Klinik olarak nekroptoz, iskemiye maruz kalan tüm dokularda meydana gelir. Şiddetli iskeminin olduğu alan ölürken daha az iskemi apoptotik hücre ölümüne neden olur [11]. Nekroz inhibitörlerinin gelişmesinin inmeli hastalar üzerinde olumlu etkileri olacağı düşünülmektedir [6].
Referanslar
J.F. Kerr, A.H. Wyllie, A.R. Currie. Apoptosis: a basic biological phenomenon with wide-ranging implications in tissue kinetics. Br J Cancer. 26 (1972) 239–57.
D. Glick, S. Barth, K. F. Macleod. Autophagy: cellular and molecular mechanisms. The Journal of Pathology. 251 (2010) 3-12
R. Adigun, H. Basit, J. Murray. Necrosis, Cell (Liquefactive, Coagulative, Caseous, Fat, Fibrinoid, and Gangrenous. StatPearls. 2019.

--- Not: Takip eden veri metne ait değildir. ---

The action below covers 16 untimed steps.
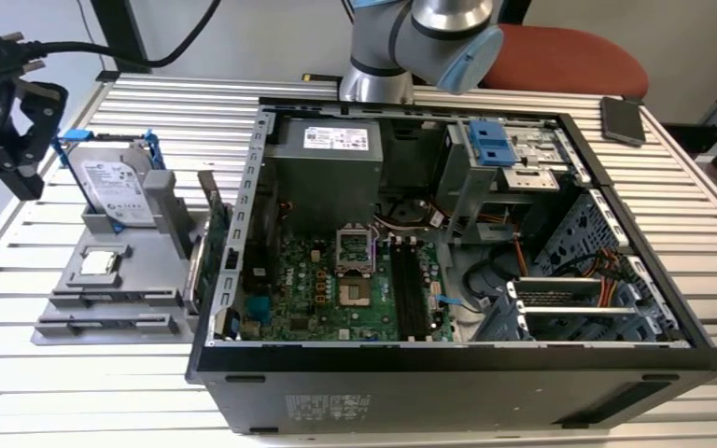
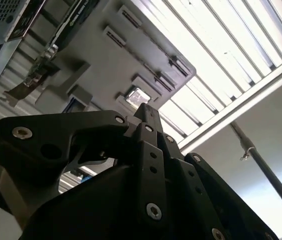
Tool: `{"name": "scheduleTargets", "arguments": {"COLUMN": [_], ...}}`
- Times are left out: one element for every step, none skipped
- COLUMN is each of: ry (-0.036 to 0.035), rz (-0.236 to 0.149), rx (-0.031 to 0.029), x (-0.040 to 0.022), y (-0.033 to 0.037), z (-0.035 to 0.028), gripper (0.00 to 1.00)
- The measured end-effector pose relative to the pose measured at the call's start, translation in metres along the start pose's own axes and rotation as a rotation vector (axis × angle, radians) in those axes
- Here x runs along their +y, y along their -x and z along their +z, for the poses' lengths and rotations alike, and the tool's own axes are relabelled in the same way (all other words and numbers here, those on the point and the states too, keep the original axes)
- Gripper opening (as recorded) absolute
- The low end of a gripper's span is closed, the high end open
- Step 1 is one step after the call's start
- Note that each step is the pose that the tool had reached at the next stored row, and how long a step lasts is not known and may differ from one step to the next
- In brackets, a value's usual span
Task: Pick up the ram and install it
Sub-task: 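Reach for the ram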
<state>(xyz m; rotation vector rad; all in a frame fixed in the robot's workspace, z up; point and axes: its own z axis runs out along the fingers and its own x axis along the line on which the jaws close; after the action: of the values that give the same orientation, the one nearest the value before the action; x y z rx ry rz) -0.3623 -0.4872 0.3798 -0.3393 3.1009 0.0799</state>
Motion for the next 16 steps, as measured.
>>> {"name": "scheduleTargets", "arguments": {"ry": [0.0004, 0.0008, 0.0011, 0.0015, 0.0018, 0.0021, 0.0024, 0.0026, 0.0029, 0.0032, 0.0034, 0.0036, 0.0039, 0.0041, 0.0044, 0.0046], "rz": [-0.015, -0.029, -0.042, -0.055, -0.067, -0.079, -0.09, -0.1, -0.109, -0.118, -0.127, -0.136, -0.145, -0.154, -0.163, -0.174], "rx": [0.0007, 0.0013, 0.002, 0.0027, 0.0033, 0.0038, 0.0043, 0.0048, 0.0052, 0.0057, 0.0061, 0.0066, 0.007, 0.0075, 0.0079, 0.0085], "x": [0.0, 0.0, 0.0, 0.0, 0.0, 0.0, 0.0, 0.0, 0.0, 0.0, 0.0, 0.0, 0.0, 0.0, 0.0, 0.0], "y": [0.0, 0.0, 0.0, 0.0, 0.0, 0.0, 0.0, 0.0, 0.0, 0.0, 0.0, 0.0, 0.0, 0.0, 0.0, 0.0], "z": [0.0, 0.0, 0.0, 0.0, 0.0, 0.0, 0.0, 0.0, 0.0, 0.0, 0.0, 0.0, 0.0, 0.0, 0.0, 0.0], "gripper": [0.0, 0.0, 0.0, 0.0, 0.0, 0.0, 0.0, 0.0, 0.0, 0.0, 0.0, 0.0, 0.0, 0.0, 0.0, 0.0]}}
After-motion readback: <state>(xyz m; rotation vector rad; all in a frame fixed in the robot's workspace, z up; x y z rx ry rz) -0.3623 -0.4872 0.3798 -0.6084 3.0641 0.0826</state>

P. Boya, G. Kroemer, Lysosomal membrane permeabilization in cell death, Oncogene 27 (2008) 6434–6451.
A.H. Wyllie, “Where, o death, is thy sting?” a brief review of apoptosis biology, Mol. Neurobiol. 42 (2010) 4–9.
L. Portt, G. Norman, C. Clapp, M. Greenwood, M. T. Greenwood. Anti-apoptosis an cell survival: A review. Biochemia et Biophysia Acta. (2011) 238-259.
D.S. Ziegler, A.L. Kung, M.W. Kieran, Anti-apoptosis mechanisms in malignant gliomas, J. Clin. Oncol. 26 (2008) 493–500.
D. Separovic, L. Semaan, A.L. Tarca, M.Y. Awad Maitah, K. Hanada, J. Bielawski, M. Villani, C. Luberto, Suppression of sphingomyelin synthase 1 by small interference RNA is associated with enhanced ceramide production and apoptosis after photodamage, Exp. Cell Res. 314 (2008) 1860–1868.
G. Kroemer, B. Levine, Autophagic cell death: the story of a misnomer, Nat. Rev. Mol. Cell Biol. 9 (2008) 1004–1010.
R.A. Gottlieb, R.M. Mentzer, Autophagy during cardiac stress: joys and frustrations of autophagy, Annu. Rev. Physiol. 72 (2010) 45–59.
P. Balakumar, A. Rohilla, M. Singh, Pre-conditioning and postconditioning to limit ischemia-reperfusion-induced myocardial injury: what could be the next footstep? Pharmacol. Res. 57 (2008) 403–412.